#### [Action item]
From the first line of the data through the line containing "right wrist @", return each line exactly.

#### [Exercise data]

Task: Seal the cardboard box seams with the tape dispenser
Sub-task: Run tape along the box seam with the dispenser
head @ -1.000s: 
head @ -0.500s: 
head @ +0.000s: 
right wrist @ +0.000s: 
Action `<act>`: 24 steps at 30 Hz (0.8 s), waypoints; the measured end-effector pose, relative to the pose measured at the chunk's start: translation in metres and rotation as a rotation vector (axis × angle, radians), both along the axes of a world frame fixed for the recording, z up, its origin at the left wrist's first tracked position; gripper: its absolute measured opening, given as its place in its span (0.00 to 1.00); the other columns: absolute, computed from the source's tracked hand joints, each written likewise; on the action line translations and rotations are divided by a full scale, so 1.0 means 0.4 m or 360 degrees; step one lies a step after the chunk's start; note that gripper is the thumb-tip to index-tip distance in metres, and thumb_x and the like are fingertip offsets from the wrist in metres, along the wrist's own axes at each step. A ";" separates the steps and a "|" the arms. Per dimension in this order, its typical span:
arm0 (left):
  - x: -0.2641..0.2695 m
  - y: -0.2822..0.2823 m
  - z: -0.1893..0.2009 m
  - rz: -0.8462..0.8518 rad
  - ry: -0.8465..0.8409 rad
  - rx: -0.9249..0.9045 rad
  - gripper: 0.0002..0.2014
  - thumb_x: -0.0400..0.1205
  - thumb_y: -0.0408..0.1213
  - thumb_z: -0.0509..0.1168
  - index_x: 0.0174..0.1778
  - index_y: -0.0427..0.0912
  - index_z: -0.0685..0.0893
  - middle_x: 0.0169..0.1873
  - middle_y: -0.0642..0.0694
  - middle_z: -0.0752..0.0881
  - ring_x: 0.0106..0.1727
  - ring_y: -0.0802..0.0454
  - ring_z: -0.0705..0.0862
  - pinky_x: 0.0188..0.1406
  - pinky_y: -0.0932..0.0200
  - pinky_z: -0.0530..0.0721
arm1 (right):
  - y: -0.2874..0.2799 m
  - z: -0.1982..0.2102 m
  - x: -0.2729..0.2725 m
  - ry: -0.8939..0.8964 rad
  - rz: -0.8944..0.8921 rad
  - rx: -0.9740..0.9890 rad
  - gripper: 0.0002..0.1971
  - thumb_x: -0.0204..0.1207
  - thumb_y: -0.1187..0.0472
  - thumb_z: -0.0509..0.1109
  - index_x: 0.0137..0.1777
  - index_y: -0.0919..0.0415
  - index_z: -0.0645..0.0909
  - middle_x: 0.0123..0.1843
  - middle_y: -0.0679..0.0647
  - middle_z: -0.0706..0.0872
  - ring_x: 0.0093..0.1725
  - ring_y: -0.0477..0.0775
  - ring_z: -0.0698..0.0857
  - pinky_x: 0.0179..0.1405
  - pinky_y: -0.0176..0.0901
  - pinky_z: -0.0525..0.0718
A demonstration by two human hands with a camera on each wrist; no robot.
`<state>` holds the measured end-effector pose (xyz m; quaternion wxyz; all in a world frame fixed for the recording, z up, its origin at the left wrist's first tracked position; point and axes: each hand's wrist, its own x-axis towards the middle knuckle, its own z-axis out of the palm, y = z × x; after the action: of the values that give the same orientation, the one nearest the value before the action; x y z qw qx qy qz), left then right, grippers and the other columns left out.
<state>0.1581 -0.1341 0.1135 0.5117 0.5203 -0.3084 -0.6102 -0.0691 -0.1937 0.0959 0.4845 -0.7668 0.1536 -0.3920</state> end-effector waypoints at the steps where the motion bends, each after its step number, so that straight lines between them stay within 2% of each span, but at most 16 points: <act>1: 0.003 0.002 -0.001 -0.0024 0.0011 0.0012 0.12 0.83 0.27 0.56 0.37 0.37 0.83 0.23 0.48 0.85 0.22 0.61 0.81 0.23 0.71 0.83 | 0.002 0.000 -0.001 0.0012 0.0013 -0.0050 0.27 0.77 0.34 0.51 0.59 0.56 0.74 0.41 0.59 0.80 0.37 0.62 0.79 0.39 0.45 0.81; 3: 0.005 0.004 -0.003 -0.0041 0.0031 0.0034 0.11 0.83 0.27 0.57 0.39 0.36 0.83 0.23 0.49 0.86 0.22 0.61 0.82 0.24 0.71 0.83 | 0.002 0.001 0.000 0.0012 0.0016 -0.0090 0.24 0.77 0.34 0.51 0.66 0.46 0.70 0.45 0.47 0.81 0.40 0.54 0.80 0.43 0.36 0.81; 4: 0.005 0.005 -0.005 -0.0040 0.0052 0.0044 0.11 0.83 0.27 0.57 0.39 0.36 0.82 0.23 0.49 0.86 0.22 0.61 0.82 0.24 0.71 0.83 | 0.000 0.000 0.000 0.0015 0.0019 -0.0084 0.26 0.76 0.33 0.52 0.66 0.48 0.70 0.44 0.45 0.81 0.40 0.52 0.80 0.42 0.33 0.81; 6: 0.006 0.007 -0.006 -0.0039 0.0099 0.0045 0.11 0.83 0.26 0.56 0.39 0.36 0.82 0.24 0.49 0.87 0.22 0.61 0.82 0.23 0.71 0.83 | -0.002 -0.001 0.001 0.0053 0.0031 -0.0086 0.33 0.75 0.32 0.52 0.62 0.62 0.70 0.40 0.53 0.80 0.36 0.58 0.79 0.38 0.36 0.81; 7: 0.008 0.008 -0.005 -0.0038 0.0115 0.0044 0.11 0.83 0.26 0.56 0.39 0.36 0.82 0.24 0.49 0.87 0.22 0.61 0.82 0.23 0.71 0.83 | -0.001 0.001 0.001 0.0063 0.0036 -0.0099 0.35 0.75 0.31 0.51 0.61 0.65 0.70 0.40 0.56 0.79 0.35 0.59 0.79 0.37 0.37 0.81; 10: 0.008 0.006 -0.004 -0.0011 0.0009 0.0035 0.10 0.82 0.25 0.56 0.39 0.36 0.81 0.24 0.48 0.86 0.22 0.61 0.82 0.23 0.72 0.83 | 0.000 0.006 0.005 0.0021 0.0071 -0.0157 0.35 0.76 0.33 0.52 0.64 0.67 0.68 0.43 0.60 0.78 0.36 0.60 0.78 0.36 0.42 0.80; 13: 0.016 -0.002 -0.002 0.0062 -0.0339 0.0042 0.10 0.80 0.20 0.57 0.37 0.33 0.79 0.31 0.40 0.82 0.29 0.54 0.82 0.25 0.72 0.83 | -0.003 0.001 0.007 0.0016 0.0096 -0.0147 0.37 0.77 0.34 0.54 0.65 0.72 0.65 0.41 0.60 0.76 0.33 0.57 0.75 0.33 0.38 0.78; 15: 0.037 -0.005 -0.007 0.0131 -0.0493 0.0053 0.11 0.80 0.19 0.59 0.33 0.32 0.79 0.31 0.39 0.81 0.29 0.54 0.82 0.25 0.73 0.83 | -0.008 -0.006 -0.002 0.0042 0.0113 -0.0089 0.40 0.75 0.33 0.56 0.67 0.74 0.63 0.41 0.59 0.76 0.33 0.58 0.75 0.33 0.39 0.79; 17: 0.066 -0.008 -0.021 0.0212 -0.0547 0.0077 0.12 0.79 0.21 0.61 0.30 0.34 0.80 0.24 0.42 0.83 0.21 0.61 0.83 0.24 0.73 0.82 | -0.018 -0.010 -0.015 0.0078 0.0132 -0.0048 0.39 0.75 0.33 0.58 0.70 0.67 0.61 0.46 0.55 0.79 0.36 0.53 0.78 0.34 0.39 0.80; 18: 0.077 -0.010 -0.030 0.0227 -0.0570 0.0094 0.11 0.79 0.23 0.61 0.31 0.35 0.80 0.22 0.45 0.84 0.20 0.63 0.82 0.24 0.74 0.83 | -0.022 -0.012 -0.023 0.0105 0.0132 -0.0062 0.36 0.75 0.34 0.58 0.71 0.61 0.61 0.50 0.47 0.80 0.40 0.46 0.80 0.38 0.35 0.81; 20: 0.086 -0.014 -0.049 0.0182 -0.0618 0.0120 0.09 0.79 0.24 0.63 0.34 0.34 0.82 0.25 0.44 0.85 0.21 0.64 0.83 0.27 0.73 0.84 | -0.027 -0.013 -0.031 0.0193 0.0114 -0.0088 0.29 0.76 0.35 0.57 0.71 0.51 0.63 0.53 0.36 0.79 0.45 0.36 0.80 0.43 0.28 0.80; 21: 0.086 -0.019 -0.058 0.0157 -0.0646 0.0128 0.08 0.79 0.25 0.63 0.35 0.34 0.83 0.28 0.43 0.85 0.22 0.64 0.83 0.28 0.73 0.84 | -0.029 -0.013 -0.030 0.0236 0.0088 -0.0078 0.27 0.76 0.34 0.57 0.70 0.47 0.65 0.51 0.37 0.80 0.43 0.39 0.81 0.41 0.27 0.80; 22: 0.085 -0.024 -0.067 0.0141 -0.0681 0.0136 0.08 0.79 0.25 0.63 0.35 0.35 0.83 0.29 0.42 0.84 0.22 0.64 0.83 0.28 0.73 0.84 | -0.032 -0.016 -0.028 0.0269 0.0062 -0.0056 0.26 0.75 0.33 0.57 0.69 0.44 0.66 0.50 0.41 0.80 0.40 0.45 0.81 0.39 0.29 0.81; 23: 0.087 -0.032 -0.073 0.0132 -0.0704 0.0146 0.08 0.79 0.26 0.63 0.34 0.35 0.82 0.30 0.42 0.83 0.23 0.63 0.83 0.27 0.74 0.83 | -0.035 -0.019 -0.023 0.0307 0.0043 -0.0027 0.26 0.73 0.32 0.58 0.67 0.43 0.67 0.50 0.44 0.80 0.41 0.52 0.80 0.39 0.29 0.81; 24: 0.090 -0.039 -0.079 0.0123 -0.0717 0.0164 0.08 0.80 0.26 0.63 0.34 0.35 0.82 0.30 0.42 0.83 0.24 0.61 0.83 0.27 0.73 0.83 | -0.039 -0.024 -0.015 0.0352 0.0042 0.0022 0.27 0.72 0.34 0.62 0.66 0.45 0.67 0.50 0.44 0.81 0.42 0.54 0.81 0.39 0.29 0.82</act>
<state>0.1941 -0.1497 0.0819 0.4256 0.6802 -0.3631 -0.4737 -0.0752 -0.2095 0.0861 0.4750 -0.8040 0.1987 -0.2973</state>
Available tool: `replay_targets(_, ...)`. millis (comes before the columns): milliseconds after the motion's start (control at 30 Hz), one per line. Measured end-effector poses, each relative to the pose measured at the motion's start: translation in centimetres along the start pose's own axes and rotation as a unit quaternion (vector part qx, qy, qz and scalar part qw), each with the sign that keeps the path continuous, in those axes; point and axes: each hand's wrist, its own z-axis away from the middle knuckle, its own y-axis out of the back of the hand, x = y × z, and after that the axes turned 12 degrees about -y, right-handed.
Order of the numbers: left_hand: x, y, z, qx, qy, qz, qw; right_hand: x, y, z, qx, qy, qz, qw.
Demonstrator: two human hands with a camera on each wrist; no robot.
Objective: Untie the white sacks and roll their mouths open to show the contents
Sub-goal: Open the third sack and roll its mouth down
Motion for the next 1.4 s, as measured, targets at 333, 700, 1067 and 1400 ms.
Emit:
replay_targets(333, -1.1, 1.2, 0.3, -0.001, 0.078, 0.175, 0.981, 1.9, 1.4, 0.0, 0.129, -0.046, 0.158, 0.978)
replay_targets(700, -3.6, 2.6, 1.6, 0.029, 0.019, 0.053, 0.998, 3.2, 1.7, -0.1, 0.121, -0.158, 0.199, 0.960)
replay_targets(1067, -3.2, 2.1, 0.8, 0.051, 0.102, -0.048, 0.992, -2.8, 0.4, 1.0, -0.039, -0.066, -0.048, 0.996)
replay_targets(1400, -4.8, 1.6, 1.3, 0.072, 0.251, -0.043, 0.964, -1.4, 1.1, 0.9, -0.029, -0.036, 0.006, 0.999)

#### [The answer]
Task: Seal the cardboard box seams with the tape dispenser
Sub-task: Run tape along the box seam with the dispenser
head @ -1.000s: 
head @ -0.500s: 
head @ +0.000s: 
right wrist @ +0.000s: 

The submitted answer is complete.